### Exercise aim:
Lines to restate from the data below: from the one containing "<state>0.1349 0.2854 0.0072" to the one containing "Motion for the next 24", both included. Give them again exactly, and only them.

Dataset entries:
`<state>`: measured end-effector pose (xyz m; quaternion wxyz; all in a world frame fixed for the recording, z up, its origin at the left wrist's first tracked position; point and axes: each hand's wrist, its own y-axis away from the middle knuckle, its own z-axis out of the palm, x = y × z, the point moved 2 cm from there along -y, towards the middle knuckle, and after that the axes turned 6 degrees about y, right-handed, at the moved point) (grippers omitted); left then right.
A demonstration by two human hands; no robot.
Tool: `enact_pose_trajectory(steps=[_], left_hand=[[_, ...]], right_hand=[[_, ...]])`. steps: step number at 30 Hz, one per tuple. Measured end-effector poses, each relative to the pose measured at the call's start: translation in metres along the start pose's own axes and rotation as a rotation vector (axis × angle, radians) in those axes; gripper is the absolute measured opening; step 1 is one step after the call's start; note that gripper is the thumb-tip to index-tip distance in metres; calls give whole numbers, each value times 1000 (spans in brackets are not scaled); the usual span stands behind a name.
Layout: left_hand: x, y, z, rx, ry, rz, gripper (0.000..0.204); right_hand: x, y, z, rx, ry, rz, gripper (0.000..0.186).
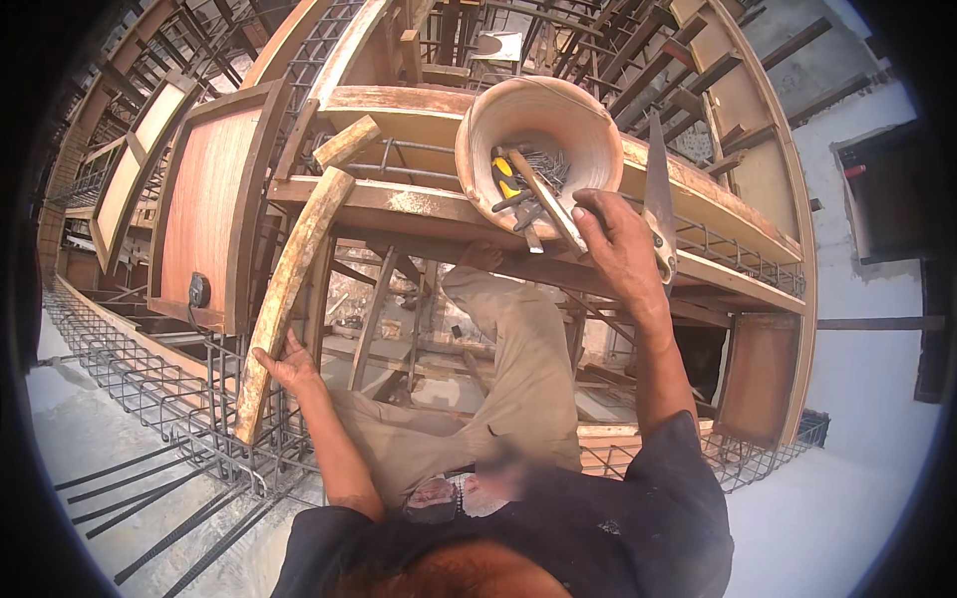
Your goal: The person saws a piece of wood, hammers nails into a wooden beam, and places wooden panels onto a rebar structure.
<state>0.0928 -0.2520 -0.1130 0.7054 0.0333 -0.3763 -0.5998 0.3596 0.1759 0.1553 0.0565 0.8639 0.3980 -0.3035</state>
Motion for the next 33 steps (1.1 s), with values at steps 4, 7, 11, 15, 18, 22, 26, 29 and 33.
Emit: enact_pose_trajectory(steps=[4, 7, 11, 15, 18, 22, 26, 29, 33], left_hand=[[7, 3, 0, -4, -93, -8, 98], [-16, 29, -1, 79, 52, -321, 95], [-51, 79, 24, -494, -546, -483, 55], [-97, 167, 154, -1098, -732, -385, 27], [-156, 209, 233, -1463, -1015, -282, 21], [-272, 252, 303, -2010, -1315, 236, 17], [-366, 258, 295, -2116, -1870, 562, 23], [-398, 244, 282, -2086, -2084, 574, 24], [-409, 244, 279, -2042, -2190, 520, 22]], right_hand=[[34, -67, 48, -354, 464, 38, 41], [83, -102, 75, -441, 514, -26, 48], [44, -107, 46, -466, -58, 271, 57], [40, -50, 5, -228, -695, 230, 67], [44, 30, 16, 8, -1107, 190, 78], [45, 120, 44, -61, -1285, 366, 27], [42, 188, 116, 9, -1614, 563, 14], [43, 209, 134, -78, -1621, 731, 11], [57, 219, 146, -151, -1533, 732, 14]])
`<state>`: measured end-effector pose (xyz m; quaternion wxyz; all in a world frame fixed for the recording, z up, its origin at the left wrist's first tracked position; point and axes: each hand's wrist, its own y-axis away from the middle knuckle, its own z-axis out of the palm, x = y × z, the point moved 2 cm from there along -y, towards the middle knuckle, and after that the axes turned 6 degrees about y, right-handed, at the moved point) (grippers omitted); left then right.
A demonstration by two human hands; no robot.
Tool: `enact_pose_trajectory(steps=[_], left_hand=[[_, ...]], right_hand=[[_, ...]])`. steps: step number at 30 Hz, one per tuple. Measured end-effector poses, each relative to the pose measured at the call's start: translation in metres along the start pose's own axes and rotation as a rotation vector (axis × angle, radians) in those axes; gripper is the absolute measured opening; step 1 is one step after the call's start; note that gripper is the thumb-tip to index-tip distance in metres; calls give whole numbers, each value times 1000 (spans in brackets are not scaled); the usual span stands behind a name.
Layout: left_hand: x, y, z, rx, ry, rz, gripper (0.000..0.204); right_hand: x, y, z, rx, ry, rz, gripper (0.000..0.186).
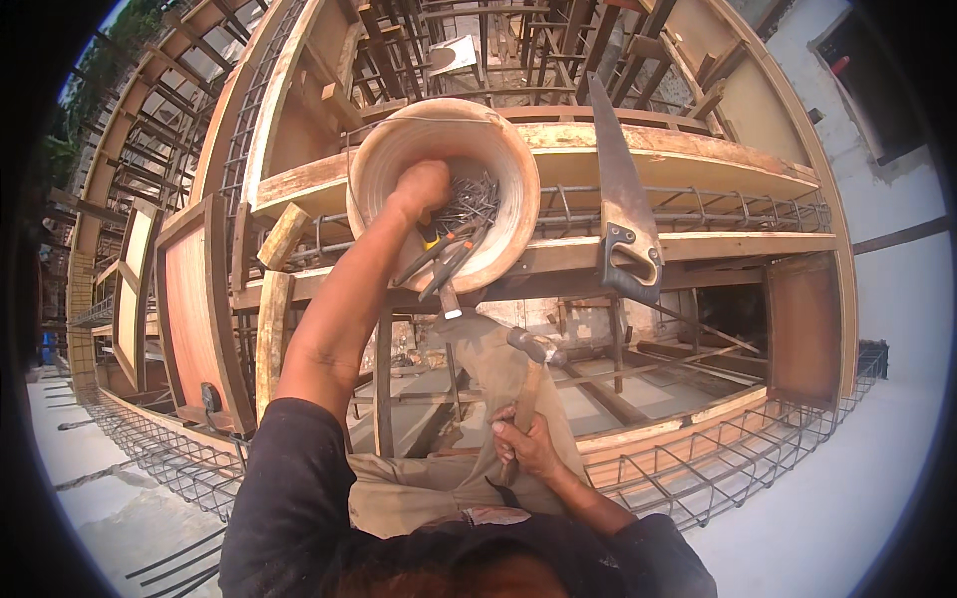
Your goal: The person saws a piece of wood, hammers nails into a wooden beam, and places wooden panels onto a rebar structure.
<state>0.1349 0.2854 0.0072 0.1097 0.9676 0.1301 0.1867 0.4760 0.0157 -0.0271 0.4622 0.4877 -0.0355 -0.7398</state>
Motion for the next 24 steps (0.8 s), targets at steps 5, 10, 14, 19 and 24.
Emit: enact_pose_trajectory(steps=[5, 10, 14, 19, 24], left_hand=[[-5, 0, 0, -114, -86, 100, 24], [-4, 17, -25, 187, 572, 197, 23], [-3, 44, -32, -49, 1511, 73, 20], [-6, 68, -34, -17, 1626, -1, 15], [-16, 81, -33, -23, 1647, 5, 13]], right_hand=[[-4, -8, 1, 38, -60, 26, 19], [-5, -10, 4, 54, -79, 24, 19], [-11, -9, 6, 102, -24, -2, 23], [-36, -30, 10, 140, 57, -153, 27], [-90, -58, 32, 254, 302, -427, 29]])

### Answer to this problem:
<state>0.1349 0.2854 0.0072 0.1097 0.9676 0.1301 0.1867 0.4760 0.0157 -0.0271 0.4622 0.4877 -0.0355 -0.7398</state>
Motion for the next 24 steps (0.8 s), targets at steps 5, 10, 14, 19 and 24.

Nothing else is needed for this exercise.